Pointer to method C++ style
grauzone
none at example.net
Fri Jul 24 06:56:41 PDT 2009
>>> LOOKUP_TABLE[0] = Method("method1", &Component.method1);
>>> LOOKUP_TABLE[1] = Method("method2", &Component.method2);
>>
>> These two lines are weird. ``pragma(msg)`` shows that type of
>> ``&method1`` is ``void function()`` while it must be ``void delegate()``
>> for a non-static member because of difference in calling convention.
>> Actually I think that taking an address of a non-static member in a
>> static context must be a compile time error.
>
> It's because I'm taking the address of the function on the type, not on
> an instance. It's not a delegate because there's no "this" pointer yet.
>
> It makes sense to me anyways. A delegate is a normal function pointer
> coupled with a hidden context parameter.
But you can't call that function pointer. Actually, you can probably
subvert type safety, because functions have a different calling
conventions from delegates. This also means that SafeD should disallow
taking the address of methods from a type (without instance).

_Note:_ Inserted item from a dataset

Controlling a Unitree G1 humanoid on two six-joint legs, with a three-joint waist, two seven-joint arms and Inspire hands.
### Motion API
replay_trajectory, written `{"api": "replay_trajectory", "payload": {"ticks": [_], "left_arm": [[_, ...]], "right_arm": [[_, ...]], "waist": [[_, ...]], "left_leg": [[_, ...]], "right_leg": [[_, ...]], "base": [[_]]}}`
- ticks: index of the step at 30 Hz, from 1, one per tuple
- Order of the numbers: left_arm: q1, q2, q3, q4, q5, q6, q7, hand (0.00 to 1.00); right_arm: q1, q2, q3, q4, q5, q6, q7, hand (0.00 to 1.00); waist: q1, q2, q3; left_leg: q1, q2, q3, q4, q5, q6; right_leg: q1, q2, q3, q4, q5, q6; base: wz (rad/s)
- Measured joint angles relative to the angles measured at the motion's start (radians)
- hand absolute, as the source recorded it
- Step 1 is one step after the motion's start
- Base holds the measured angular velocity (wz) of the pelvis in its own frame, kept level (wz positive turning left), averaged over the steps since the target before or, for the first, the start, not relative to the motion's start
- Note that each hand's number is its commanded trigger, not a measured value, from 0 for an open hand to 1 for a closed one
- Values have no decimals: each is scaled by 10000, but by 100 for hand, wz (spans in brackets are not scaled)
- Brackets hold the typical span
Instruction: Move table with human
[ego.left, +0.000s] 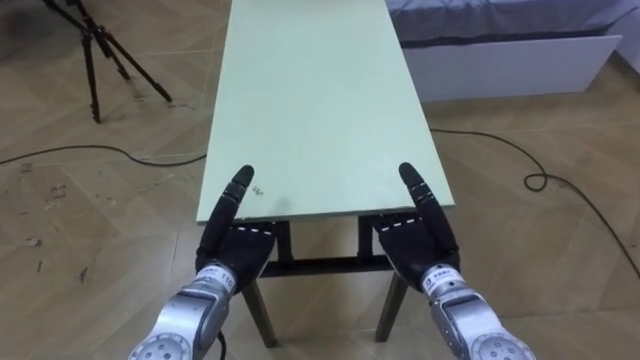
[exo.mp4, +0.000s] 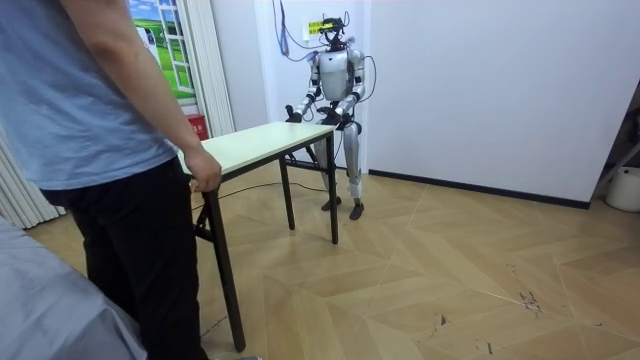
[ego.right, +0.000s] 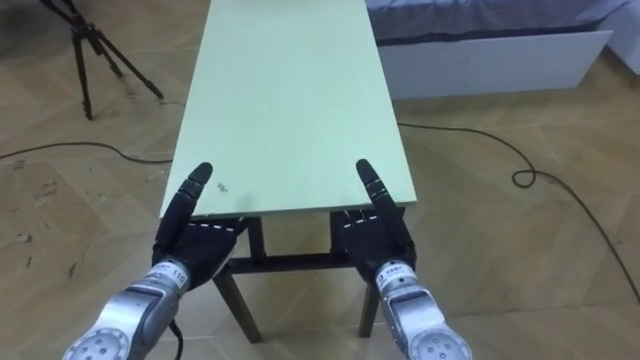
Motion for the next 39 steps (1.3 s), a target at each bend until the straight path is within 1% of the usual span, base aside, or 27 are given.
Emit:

That's really silly. A nicer way would be to make &Type.method return a
delegate with ptr set to null. Then calling this delegate would result
in a (harmless) null pointer exception.
But even then, there's no safe way to construct a real delegate out of
the method pointer. You can't simply assign an object instance to ptr,
because you can't statically know if the funcptr of the delegate really
is a method of that object instance.
Looks like SafeD proves to be unfeasible again.